WHAT THE TASK ASKS
Each record should reappear exactly in your answer, minus any picture.

╔══

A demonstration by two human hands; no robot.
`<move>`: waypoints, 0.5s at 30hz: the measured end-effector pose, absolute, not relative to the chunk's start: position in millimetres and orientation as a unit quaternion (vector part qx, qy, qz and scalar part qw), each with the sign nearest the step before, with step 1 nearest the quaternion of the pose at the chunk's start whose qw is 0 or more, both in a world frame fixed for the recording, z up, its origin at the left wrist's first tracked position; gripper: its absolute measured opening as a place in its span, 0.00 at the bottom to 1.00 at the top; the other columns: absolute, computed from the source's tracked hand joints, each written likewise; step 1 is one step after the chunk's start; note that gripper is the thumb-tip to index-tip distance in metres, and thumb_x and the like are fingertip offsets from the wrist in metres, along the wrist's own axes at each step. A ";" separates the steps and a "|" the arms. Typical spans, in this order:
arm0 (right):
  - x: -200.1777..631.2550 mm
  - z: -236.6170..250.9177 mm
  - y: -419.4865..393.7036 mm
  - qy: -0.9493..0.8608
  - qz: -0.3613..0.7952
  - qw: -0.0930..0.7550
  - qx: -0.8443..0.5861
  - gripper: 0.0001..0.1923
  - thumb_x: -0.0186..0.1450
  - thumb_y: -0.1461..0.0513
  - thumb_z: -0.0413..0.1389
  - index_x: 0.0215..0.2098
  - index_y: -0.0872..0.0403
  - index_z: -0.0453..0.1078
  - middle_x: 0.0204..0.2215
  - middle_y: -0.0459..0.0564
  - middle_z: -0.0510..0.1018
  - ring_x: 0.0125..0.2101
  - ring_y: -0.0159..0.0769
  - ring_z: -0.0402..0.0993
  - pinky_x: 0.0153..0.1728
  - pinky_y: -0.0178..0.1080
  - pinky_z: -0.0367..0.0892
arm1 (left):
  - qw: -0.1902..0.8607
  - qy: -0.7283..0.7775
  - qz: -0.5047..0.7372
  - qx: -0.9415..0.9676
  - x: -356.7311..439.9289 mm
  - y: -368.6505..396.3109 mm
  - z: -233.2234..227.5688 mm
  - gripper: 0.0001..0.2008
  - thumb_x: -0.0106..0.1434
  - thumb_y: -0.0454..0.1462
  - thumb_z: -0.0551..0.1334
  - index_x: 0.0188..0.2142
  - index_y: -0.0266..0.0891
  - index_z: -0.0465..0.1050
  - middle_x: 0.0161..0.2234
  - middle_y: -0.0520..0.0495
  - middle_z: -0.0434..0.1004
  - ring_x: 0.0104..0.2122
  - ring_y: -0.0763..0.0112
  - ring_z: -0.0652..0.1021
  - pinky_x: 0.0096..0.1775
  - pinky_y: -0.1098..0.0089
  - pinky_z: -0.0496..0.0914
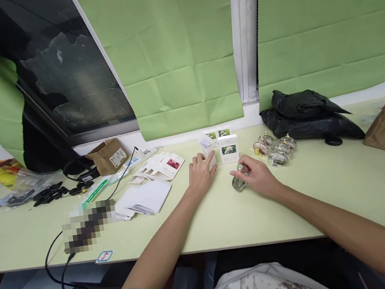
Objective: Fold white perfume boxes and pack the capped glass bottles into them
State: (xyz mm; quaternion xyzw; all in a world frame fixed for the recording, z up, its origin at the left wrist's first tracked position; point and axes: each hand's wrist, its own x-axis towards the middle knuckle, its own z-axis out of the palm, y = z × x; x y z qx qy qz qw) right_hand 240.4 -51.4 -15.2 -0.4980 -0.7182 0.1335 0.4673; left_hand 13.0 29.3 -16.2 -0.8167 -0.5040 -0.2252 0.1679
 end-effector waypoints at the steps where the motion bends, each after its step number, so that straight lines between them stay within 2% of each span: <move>1: 240.3 -15.5 -51.2 -0.718 0.135 0.468 -0.498 0.18 0.69 0.46 0.60 0.34 0.49 0.62 0.26 0.40 0.66 0.27 0.34 0.62 0.31 0.37 0.58 | 0.167 -0.504 -0.211 -0.821 13.1 29.3 -16.6 0.28 0.75 0.48 0.57 0.72 0.55 0.58 0.52 0.38 0.69 0.50 0.51 0.71 0.47 0.57 0.68; 6: 240.4 -15.9 -51.4 -0.715 0.140 0.466 -0.502 0.18 0.69 0.46 0.60 0.35 0.49 0.62 0.26 0.40 0.66 0.27 0.34 0.62 0.31 0.38 0.58 | 0.151 -0.508 -0.154 -0.834 13.7 29.3 -20.3 0.34 0.74 0.46 0.58 0.75 0.54 0.49 0.52 0.38 0.70 0.48 0.51 0.73 0.47 0.57 0.69; 15: 239.9 -12.3 -54.4 -0.719 0.147 0.462 -0.499 0.17 0.69 0.47 0.60 0.34 0.49 0.62 0.26 0.40 0.65 0.28 0.34 0.61 0.32 0.38 0.57 | 0.201 -0.496 -0.151 -0.831 18.1 26.4 -20.0 0.31 0.75 0.43 0.57 0.74 0.50 0.52 0.53 0.37 0.71 0.51 0.50 0.72 0.46 0.57 0.70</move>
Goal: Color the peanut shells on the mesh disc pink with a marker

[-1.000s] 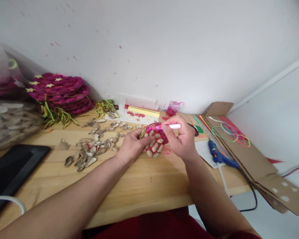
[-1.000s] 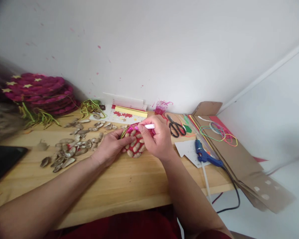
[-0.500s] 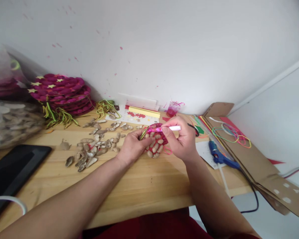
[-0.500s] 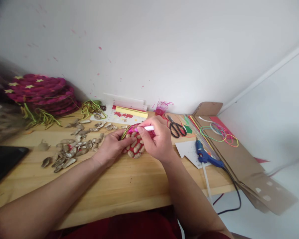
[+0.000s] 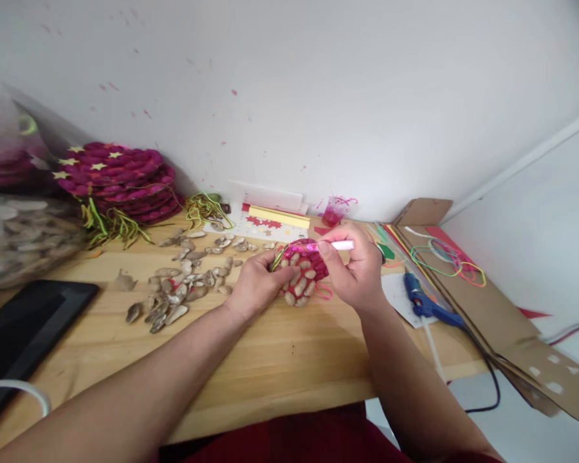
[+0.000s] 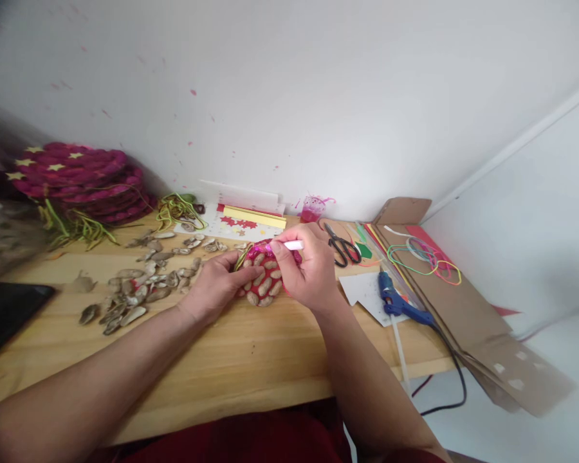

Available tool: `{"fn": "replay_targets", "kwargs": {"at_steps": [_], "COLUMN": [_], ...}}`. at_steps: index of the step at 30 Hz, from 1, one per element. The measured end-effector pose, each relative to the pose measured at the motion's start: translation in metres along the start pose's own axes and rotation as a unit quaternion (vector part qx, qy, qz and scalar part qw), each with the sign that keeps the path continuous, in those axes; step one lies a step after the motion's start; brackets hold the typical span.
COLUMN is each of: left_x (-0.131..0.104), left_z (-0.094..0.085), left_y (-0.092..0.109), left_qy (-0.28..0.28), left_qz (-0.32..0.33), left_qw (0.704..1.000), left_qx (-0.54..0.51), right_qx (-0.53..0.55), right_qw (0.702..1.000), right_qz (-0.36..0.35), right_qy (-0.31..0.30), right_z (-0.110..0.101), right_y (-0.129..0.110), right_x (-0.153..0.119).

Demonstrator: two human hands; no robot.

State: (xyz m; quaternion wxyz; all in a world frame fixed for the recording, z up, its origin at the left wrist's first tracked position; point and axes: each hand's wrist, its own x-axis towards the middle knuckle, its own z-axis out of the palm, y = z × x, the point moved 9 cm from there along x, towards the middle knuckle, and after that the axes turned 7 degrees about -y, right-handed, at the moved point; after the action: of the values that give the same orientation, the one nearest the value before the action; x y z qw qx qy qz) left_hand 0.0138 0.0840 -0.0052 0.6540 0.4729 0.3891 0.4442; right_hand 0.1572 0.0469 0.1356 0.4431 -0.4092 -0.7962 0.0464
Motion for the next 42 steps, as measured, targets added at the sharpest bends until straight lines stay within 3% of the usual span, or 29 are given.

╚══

EXERCISE RESPONSE
A demonstration by two human hands; no robot.
`<move>`: waypoints, 0.5s at 30hz: the measured end-effector pose, absolute, not relative to the chunk's start: position in millimetres and orientation as a unit quaternion (vector part qx, qy, qz and scalar part qw), each with the sign nearest the step before, with step 1 nearest the quaternion of the pose at the chunk's start whose qw is 0 or more, both in a world frame fixed for the recording, z up, its origin at the left wrist's first tracked position; gripper: its absolute measured opening as a place in its span, 0.00 at the bottom to 1.00 at the top; the other columns: absolute, computed from the source's tracked hand joints, each written likewise; step 1 is one step after the chunk's start; note that gripper is the thumb-tip to index-tip distance in metres, and thumb_x and the like are fingertip offsets from the wrist in metres, along the wrist's own axes at each step. A ";" separates the steps and a "|" the arms. Typical spans, in this order:
arm0 (right):
  - x: -200.1777..631.2550 mm
  - z: -236.6170..250.9177 mm
  - y: -419.4865..393.7036 mm
  - qy: -0.9493..0.8608
  - qz: -0.3613..0.7952
  - qw: -0.0930..0.7550
  - qx: -0.8443..0.5861
  - gripper: 0.0001..0.1923
  - thumb_x: -0.0186..0.1450
  - thumb_y: -0.1461..0.0513
  - thumb_z: -0.0413..0.1389
  - index_x: 0.0215..0.2098
  - index_y: -0.0872..0.0403
  - index_z: -0.0453..0.1078
  - middle_x: 0.0204..0.2215
  - middle_y: -0.0459..0.0564
  - middle_z: -0.0510..0.1018
  - ring_x: 0.0125..0.2101
  - ring_y: -0.0159..0.0769
  - ring_z: -0.0402..0.0993
  - pinky_x: 0.0153..0.1728
  - pinky_y: -0.0178..0.1080
  - pinky_z: -0.0367..0.0892
arm1 (left):
  - qw: -0.1902..0.8607
  - qy: -0.7283..0.7775
  - qz: -0.5047..0.7372
  - qx: -0.9415..0.9676
  - x: -356.7311..439.9289 mm
  - y: -368.6505..396.3109 mm
  - z: -233.2234..227.5688 mm
  - gripper: 0.0001..0.2008
  - thumb_x: -0.0106..0.1434
  - thumb_y: -0.0454..0.1462
  - thumb_z: -0.0551..0.1334
  - index_x: 0.0188..0.2142
  - index_y: -0.0266..0.0891
  - index_z: -0.0465..0.1050
  - middle_x: 0.0161..0.2234
  - middle_y: -0.0520..0.0495
  - middle_z: -0.0434..0.1004
  - ring_x: 0.0104..0.2122
  - ring_y: -0.0763..0.0112
  - ring_z: -0.0652..0.1021
  - pinky_x: 0.0096..0.1775
  - pinky_y: -0.1098..0.0089
  - pinky_z: -0.0496..0.0914
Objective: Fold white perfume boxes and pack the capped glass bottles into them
State: (xyz mm; quaternion xyzw; all in a world frame fixed for the recording, z up, its origin at the left wrist's first tracked position; point and axes: each hand's wrist, its own x-axis towards the middle knuckle, its own z-axis out of the palm, y = z × x; x y z qx qy qz qw) right_hand 240.4 -51.4 -15.2 -0.4980 -0.7182 0.1335 0.4673; left_hand 13.0 29.3 -16.2 -0.8167 -0.5040 -0.2252 0.1679
 end-effector waypoints at the steps where the motion bends, each after its step number, so that straight lines between them stay within 2% of each span: <move>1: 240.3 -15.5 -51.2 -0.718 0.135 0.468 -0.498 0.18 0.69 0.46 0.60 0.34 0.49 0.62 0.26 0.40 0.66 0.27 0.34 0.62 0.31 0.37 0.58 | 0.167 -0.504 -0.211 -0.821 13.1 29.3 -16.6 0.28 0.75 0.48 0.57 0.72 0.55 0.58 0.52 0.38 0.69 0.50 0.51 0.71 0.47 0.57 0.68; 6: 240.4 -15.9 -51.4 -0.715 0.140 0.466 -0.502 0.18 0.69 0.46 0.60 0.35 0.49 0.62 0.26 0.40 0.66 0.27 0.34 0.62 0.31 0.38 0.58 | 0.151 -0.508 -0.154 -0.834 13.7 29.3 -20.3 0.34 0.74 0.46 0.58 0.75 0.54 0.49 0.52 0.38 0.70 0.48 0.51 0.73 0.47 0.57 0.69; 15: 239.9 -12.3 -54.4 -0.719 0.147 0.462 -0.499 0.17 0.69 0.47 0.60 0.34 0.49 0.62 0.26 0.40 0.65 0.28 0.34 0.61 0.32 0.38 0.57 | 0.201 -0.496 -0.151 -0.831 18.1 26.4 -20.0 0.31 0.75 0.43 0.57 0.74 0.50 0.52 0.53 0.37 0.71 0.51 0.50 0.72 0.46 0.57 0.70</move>
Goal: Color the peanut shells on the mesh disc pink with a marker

[-1.000s] 
[-1.000s] 
[-0.500s] 
[-0.500s] 
[+0.000s] 
[+0.000s] 

Available tool: `{"fn": "replay_targets", "kwargs": {"at_steps": [_], "COLUMN": [_], ...}}`. at_steps: index of the step at 30 Hz, from 1, one per element. The measured end-effector pose, each relative to the pose measured at the motion's start: translation in metres along the start pose's own axes and rotation as a unit quaternion (vector part qx, qy, qz and scalar part qw), each with the sign that keeps the path continuous, in those axes; step one lies a step after the motion's start; brackets hold the typical span.
COLUMN is each of: left_x (-0.131..0.104), left_z (-0.094..0.085), left_y (-0.092..0.109), left_qy (-0.28..0.28), left_qz (-0.32..0.33), left_qw (0.704..1.000), left_qx (-0.54..0.51), right_qx (-0.53..0.55), right_qw (0.702..1.000), right_qz (-0.36..0.35), right_qy (-0.31..0.30), right_z (-0.110..0.101), right_y (-0.129..0.110), right_x (-0.153..0.119).

Demonstrator: two human hands; no robot.

State: (xyz m; quaternion wxyz; all in a world frame fixed for the recording, z up, its origin at the left wrist's first tracked position; point and axes: each hand's wrist, its own x-axis towards the middle knuckle, its own z-axis out of the palm, y = z × x, the point moved 9 cm from there along x, towards the middle knuckle, and after that the axes turned 7 degrees about -y, right-handed, at the moved point; after the action: of the values that give the same orientation, the one nearest the value before the action; x y z qw qx qy qz) left_hand 0.0138 0.0840 -0.0052 0.6540 0.4729 0.3891 0.4442; right_hand 0.1572 0.0469 0.1356 0.4431 -0.4092 -0.7962 0.0464
Motion for the next 42 steps, as measured, targets added at the sharpest bends until straight lines stay within 3% of the usual span, or 29 are given.

Work on the answer has been completed.